### Instructions for the task:
Each line below needs to be duplicated without alteration.

### Provided data:

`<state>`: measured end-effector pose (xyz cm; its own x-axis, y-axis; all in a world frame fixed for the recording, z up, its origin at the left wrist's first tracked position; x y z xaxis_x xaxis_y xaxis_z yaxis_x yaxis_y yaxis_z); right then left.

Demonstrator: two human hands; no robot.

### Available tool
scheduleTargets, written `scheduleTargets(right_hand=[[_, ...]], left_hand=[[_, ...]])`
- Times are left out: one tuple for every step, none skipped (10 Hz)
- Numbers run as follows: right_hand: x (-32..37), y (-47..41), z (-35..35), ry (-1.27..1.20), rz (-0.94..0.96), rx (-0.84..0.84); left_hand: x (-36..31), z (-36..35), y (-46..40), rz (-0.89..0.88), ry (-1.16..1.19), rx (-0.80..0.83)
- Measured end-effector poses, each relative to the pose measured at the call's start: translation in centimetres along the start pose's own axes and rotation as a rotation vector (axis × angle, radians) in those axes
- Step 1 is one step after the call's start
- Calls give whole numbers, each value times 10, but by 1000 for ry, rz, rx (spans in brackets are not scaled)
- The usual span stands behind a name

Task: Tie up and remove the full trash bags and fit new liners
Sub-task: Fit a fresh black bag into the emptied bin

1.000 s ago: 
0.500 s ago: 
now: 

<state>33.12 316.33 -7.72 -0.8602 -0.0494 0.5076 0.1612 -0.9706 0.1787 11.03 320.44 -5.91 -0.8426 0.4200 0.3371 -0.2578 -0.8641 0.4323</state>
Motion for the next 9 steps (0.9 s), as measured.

### Exercise response:
`<state>`: measured end-effector pose (xyz cm; its own x-axis, y-axis; all in a world frame fixed for the recording, z up, its origin at the left wrist's first tracked position; x y z xaxis_x xaxis_y xaxis_z yaxis_x yaxis_y yaxis_z); right then left.

Demonstrator: two human hands; no robot.

### Available tool
scheduleTargets, written `scheduleTargets(right_hand=[[_, ...]], left_hand=[[_, ...]])`
- Times are left out: one tuple for every step, none skipped (10 Hz)
- Numbers run as follows: right_hand: x (-32..37), y (-47..41), z (-35..35), ry (-1.27..1.20), rz (-0.94..0.96), rx (-0.84..0.84); left_hand: x (-36..31), z (-36..35), y (-46..40), rz (-0.89..0.88), ry (-1.16..1.19), rx (-0.80..0.83)
- Measured end-effector poses, each relative to the pose measured at the call's start: translation in centimetres along the start pose's own axes and rotation as a rotation vector (axis × angle, radians) in those axes
- Step 1 is one step after the call's start
- Calls give whole numbers, each value times 10, but by 1000 for ry, rz, rx (spans in brackets are not scaled)
- The usual span stands behind a name

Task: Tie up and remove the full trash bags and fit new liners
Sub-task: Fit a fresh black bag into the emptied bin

1.000 s ago: 
0.500 s ago: 
now: 

<state>33.12 316.33 -7.72 -0.8602 -0.0494 0.5076 0.1612 -0.9706 0.1787 11.03 320.44 -5.91 -0.8426 0.4200 0.3371 -0.2578 -0.8641 0.4323</state>
Motion for the next 9 steps (0.9 s), as measured.

This response contains the complete answer.